The answer must consist of every line from the entries that holds the word "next".

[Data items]
================================
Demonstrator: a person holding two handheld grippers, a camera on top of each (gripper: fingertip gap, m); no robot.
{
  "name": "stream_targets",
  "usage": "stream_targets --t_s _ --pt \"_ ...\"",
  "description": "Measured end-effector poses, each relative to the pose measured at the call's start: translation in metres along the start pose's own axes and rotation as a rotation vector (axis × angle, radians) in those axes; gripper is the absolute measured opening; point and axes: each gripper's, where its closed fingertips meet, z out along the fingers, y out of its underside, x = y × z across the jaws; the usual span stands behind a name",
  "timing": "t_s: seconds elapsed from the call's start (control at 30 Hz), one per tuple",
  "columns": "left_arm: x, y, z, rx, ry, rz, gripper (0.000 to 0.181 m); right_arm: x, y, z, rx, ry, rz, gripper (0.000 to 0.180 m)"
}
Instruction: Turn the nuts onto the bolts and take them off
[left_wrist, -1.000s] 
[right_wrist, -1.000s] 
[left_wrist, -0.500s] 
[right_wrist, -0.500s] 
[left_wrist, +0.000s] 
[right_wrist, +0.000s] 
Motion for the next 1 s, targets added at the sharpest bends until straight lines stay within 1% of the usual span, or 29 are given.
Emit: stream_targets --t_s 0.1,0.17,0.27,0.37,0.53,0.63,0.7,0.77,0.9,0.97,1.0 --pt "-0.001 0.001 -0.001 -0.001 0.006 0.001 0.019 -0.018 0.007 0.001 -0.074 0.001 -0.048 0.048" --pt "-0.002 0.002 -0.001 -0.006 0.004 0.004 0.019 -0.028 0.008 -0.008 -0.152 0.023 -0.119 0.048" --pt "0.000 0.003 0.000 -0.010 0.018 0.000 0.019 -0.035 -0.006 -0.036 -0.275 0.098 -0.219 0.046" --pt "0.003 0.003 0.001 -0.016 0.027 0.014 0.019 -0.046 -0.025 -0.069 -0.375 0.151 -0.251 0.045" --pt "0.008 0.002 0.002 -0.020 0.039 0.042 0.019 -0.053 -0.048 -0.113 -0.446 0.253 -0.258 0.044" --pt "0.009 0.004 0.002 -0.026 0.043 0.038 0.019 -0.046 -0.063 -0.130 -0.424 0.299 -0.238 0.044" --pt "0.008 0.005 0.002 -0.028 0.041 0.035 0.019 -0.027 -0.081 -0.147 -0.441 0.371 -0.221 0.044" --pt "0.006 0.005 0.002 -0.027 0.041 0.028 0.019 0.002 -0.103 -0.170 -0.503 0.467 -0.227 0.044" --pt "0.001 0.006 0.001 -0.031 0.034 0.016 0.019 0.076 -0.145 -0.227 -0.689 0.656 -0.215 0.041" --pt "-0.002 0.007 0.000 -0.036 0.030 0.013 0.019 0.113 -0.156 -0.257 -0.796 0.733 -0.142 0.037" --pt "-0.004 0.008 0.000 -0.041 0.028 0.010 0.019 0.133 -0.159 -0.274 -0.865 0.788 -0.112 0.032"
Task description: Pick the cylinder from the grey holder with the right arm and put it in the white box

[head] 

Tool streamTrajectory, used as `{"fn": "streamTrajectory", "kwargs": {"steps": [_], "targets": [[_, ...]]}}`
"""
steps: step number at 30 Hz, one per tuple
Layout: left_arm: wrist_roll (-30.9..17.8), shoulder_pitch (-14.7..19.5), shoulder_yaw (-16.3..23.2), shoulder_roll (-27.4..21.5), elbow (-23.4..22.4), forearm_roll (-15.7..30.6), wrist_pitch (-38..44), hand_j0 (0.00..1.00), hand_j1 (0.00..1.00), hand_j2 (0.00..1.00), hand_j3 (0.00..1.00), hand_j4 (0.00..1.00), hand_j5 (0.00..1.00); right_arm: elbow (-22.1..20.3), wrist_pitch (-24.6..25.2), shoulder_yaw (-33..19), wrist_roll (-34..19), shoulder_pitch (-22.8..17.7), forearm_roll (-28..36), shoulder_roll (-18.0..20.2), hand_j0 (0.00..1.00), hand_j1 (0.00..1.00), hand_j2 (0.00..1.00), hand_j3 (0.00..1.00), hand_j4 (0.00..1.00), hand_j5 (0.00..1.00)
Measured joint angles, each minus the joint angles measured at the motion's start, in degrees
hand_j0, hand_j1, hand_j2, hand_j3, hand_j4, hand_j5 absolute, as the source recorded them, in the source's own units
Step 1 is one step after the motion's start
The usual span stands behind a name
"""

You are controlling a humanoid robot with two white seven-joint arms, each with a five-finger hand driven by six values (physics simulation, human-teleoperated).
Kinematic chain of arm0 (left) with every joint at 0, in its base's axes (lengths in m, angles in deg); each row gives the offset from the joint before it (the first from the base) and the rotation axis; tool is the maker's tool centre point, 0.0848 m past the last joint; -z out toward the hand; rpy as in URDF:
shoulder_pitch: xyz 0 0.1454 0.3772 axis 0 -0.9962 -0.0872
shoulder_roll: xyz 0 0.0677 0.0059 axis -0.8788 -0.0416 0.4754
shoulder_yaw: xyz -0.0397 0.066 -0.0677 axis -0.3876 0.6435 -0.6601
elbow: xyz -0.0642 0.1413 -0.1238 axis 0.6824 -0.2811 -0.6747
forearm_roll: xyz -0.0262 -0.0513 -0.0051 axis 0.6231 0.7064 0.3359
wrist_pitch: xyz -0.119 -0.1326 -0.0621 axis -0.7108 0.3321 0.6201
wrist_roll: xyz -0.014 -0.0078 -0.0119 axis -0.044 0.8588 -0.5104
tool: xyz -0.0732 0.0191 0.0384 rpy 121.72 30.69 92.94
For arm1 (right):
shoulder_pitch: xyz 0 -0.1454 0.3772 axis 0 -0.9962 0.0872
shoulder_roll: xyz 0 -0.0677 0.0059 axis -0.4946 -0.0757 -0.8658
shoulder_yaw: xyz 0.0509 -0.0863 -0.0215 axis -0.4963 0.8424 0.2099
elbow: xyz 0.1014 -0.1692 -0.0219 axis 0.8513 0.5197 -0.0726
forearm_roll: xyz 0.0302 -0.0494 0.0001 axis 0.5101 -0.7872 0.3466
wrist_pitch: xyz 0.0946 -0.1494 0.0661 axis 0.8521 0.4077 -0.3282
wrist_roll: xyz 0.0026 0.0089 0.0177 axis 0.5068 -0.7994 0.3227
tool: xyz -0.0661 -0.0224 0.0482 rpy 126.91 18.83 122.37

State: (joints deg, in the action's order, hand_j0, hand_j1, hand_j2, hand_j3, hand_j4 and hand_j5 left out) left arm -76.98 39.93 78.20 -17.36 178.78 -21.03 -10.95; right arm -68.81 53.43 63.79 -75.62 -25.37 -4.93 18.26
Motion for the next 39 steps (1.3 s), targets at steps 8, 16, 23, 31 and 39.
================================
> [OUTPUT BELOW]:
Motion for the next 1 s, targets added at the sharpest bends until straight lines stay within 1% of the usual span, or 29 are given.
Motion for the next 39 steps (1.3 s), targets at steps 8, 16, 23, 31 and 39.

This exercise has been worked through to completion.